--- WHAT YOU NEED TO DO ---
Below are some records. Print exactly the lines between the one holding "The lines of" and the one holding "Return the outline of the left", inclusive, and nothing else.

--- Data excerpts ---
----

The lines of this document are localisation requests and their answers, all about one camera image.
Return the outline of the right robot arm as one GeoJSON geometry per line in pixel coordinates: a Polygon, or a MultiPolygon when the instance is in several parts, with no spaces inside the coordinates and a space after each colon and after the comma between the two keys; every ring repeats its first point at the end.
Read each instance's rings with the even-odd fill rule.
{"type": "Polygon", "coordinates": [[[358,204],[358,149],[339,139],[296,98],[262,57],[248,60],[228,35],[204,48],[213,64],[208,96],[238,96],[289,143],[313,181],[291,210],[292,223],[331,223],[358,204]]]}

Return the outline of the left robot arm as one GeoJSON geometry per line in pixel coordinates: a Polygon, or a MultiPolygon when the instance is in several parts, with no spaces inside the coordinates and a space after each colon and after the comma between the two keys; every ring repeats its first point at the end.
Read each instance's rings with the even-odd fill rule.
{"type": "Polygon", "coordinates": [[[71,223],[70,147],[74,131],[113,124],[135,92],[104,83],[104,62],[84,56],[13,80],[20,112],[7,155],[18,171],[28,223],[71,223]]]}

----

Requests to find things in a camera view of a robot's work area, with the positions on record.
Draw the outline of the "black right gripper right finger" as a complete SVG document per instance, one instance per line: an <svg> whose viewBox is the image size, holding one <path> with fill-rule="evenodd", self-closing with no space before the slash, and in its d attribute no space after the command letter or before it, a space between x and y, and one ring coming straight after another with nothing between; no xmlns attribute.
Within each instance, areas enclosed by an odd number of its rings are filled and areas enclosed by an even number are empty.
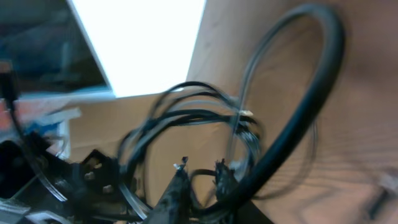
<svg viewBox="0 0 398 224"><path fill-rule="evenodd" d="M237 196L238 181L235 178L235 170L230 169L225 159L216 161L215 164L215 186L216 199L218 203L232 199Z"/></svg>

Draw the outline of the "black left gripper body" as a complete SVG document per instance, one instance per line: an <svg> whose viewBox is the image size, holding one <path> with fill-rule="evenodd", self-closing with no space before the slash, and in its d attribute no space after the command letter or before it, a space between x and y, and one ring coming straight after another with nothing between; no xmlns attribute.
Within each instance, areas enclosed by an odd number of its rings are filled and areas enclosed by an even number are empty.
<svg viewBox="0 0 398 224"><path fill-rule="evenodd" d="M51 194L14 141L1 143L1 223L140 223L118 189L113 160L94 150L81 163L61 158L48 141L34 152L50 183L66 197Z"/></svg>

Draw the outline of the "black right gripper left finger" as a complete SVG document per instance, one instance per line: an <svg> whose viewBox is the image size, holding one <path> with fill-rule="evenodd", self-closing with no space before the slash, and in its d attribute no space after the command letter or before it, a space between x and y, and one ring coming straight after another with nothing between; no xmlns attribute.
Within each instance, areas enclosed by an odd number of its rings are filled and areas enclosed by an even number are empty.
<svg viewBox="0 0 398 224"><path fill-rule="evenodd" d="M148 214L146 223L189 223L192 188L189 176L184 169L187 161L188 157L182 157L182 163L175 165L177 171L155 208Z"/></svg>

----

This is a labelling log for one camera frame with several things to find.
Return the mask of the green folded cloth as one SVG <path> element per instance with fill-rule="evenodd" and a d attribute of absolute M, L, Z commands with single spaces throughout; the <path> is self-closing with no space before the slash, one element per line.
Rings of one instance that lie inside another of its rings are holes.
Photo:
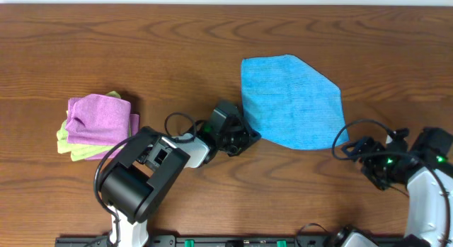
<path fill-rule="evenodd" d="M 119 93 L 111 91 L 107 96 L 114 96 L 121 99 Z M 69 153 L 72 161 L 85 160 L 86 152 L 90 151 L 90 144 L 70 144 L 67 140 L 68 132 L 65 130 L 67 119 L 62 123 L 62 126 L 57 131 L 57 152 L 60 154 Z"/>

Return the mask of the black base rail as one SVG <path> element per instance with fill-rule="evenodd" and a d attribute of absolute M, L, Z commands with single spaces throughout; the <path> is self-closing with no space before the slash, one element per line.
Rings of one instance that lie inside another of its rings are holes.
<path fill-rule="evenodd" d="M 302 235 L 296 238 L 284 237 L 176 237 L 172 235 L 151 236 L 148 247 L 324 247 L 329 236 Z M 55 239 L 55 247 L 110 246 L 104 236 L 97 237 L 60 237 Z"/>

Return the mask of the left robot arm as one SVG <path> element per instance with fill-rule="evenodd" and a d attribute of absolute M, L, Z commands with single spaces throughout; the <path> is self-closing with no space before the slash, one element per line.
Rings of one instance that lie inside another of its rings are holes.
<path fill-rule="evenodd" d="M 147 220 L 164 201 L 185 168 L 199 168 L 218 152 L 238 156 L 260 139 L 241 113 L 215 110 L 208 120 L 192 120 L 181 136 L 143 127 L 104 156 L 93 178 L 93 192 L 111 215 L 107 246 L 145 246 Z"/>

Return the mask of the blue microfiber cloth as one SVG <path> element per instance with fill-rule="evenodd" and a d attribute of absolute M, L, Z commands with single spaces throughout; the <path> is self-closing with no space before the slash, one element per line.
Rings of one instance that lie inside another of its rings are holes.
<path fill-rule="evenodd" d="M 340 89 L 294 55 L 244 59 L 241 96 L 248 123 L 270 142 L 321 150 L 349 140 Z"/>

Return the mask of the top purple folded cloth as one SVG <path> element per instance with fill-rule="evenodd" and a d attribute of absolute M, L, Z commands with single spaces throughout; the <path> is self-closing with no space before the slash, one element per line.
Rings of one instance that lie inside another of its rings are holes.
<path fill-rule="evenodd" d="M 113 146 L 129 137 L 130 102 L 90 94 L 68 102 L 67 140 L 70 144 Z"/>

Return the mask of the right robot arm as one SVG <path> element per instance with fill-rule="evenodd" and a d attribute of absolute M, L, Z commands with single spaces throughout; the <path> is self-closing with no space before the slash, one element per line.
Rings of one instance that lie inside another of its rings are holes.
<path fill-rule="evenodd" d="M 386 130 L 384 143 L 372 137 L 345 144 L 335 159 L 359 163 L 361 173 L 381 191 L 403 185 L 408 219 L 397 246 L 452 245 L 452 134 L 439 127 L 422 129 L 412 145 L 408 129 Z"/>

----

--- ANSWER SPACE ---
The lines of this document are localisation requests and their answers, all about one camera image.
Return the outline of the right robot arm as one GeoJSON geometry per line in pixel coordinates: a Polygon, or a MultiPolygon when the instance is in several parts, with no spaces inside the coordinates and a space after each colon and after the comma between the two keys; every ring repeats its first point at the end.
Read each instance's rings with the even-odd fill rule.
{"type": "Polygon", "coordinates": [[[358,204],[358,149],[339,139],[296,98],[262,57],[248,60],[228,35],[204,48],[213,64],[208,96],[238,96],[289,143],[313,181],[291,210],[292,223],[331,223],[358,204]]]}

Return the outline of the left robot arm as one GeoJSON geometry per line in pixel coordinates: a Polygon, or a MultiPolygon when the instance is in several parts, with no spaces inside the coordinates and a space after each colon and after the comma between the two keys; every ring repeats its first point at the end.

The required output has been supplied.